Era il 1984 e Tim Burton non era ancora il guru del cinema che è oggi. Era sconosciuto al grande pubblico ed aveva avuto modo di lavorare nella Disney in qualità di disegnatore (talento che non ha mai abbandonato), sebbene la sua fantasia di impronta fortemente “dark” non fosse congeniale ai suoi datori di lavoro. Fino ad allora il suo unico lavoro era stato il corto in stop-motion Vincent (1982), che portava già i segni della sua poetica cupa e improntata alla ricerca affannosa di un rifugio fantastico, lontano dalla routine quotidiana.
In quello stesso 1984 Burton girò Frankenweenie, un cortometraggio che gli costò il posto di lavoro alla Disney, la quale lo licenziò accusandolo di aver sprecato risorse ed energie della compagnia per un lavoro di dubbio gusto e di scarso successo. Ora – ironia della sorte – dopo essere ritornato a braccetto con la multinazionale di Topolino dirigendo Alice in wonderland, Burton sta girando un remake proprio di quel cortometraggio, che questa volta avrà la forma di un lungometraggio in stop-motion. C’è comunque da aspettare: la distribuzione nelle sale è prevista per il 9 marzo 2012.
Chi saranno i doppiatori? Non è difficile da immaginare. Tutti sanno come Tim Burton abbia degli inseparabili feticci: un attore come Johnny Depp (per citare il caso più eclatante) è considerato oramai il suo alter ego, la sue anima gemella – artisticamente parlando – che non ha quasi mai lasciato il fianco del regista di Burbank nel corso di tutta la sua carriera. Anche in questo caso Burton non si è smentito, e per doppiare Frankenweenie ha chiamato a raccolta una schiera di attori che hanno già lavorato con lui in passato: da Winona Ryder (Edward mani di forbice) a Martin Landau (premio Oscar per Ed Wood), fino a Martin Short (Mars Attacks!) e Catherine O’Hara (Beetlejuice). Anche lo sceneggiatore è un vecchio collaboratore di Burton: si tratta di John August, già sceneggiatore di Big fish.

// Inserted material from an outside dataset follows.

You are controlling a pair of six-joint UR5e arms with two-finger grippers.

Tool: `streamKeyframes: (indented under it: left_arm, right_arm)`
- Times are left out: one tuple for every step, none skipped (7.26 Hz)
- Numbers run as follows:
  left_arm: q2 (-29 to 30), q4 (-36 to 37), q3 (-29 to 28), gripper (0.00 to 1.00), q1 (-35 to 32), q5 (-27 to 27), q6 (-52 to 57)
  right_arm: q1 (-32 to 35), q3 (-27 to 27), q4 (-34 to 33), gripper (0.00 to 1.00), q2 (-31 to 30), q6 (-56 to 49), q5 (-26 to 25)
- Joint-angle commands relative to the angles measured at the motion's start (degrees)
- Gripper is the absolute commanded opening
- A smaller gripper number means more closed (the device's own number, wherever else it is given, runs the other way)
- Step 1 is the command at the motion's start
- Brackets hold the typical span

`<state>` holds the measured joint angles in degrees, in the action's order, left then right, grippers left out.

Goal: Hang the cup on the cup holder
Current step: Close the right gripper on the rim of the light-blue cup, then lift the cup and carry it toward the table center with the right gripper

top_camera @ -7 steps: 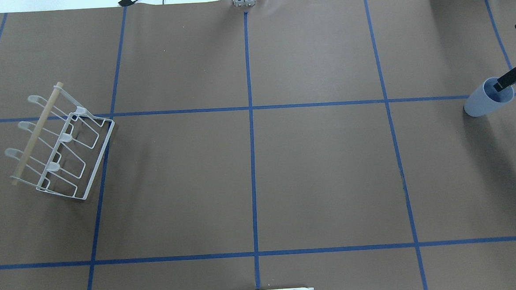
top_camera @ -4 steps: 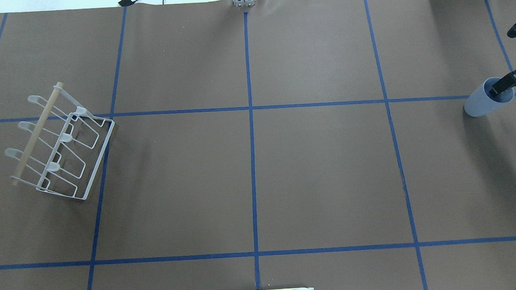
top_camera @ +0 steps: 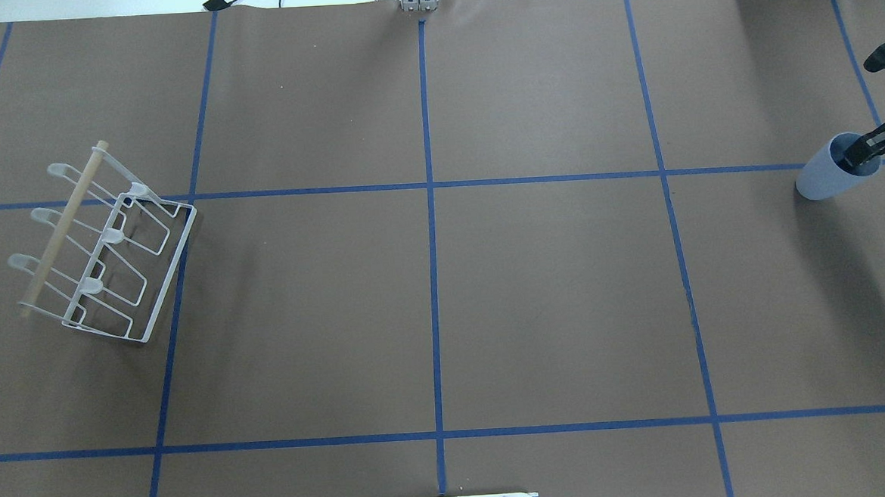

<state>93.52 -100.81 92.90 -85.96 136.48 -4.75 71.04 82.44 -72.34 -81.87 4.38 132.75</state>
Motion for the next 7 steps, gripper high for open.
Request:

La storia di Frankenweenie è una rivisitazione in chiave ironica del mito di Frankestein e dell’omonima pellicola del 1931. Un bambino (Victor, il cui cognome è appunto Frankestein) si diletta a girare film con il suo cane Sparky. A seguito di un incidente, però, il cucciolo muore e al disperato padrone non resta che cercare di riattaccarne le parti, tentando di ridargli vita attraverso degli impulsi elettrici. L’operazione avrà buon esito e il cane tornerà in vita, ma questa volta morirà a causa dei pregiudizi della gente, che in lui non vede altro che un mostro. La sua morte, però, sarà un’occasione di presa di coscienza e redenzione da parte della popolazione. Ritroviamo quindi alcuni elementi costanti della poetica burtoniana: l’estetica del freaks, il rifiuto del pregiudizio, il ricorso alla fantasia (e al cinema in particolare) per fuggire dalla monotonia quotidiana. C’è da scommettere che questi elementi ricorreranno anche nel lungometraggio; e c’è da sperare che, dopo il discutibile Alice, il ritorno a tematiche “dark” segni il rientro nell’Olimpo del genio di Tim Burton.